● Recorded information:
══════════════════════════════

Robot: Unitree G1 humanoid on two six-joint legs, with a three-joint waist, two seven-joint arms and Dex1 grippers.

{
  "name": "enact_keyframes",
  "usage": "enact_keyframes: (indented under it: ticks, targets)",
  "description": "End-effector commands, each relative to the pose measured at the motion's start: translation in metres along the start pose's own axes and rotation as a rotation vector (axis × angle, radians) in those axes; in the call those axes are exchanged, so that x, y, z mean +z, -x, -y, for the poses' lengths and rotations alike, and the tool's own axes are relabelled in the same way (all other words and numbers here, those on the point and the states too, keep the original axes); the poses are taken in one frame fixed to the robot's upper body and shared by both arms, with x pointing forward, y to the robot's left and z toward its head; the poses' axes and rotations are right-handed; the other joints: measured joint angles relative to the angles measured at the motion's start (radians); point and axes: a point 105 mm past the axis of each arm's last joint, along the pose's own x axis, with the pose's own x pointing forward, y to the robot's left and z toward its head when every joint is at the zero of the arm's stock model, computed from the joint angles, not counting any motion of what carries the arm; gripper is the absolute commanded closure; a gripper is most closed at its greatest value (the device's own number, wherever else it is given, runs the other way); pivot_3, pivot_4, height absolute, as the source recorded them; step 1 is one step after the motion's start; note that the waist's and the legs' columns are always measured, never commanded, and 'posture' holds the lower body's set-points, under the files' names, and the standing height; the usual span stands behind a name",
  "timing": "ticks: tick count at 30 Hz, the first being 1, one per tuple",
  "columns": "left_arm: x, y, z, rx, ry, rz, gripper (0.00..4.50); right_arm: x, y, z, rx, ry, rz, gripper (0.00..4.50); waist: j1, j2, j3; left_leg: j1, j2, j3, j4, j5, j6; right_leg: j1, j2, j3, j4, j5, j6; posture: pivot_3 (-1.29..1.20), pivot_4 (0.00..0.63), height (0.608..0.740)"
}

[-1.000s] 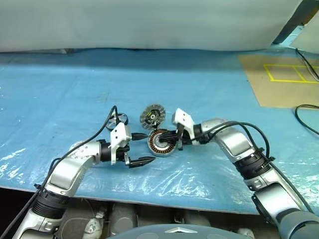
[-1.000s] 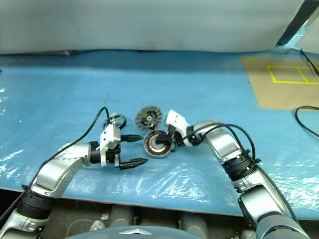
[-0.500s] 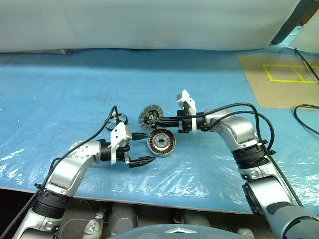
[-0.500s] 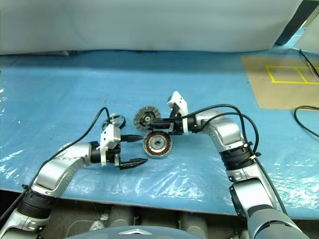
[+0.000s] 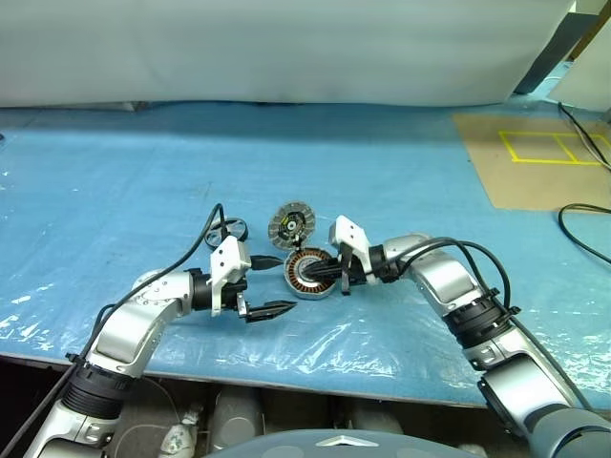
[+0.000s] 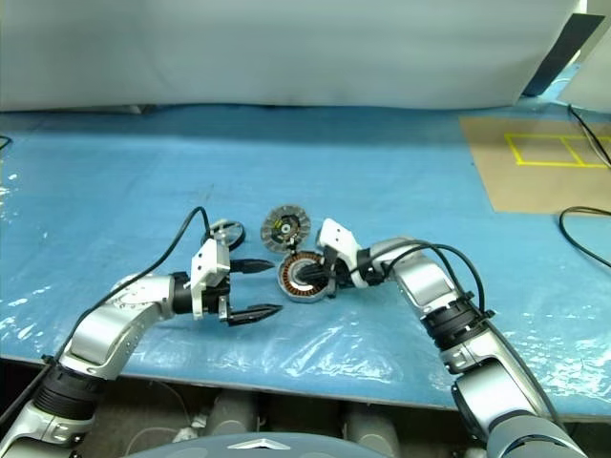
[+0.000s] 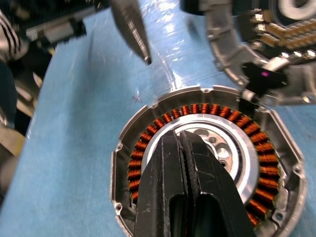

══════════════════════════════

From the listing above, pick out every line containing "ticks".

● Finished exercise:
  "usage": "enact_keyframes: (indented under it: ticks, targets)",
  "timing": "ticks: tick count at 30 Hz, the first being 1, one per tuple",

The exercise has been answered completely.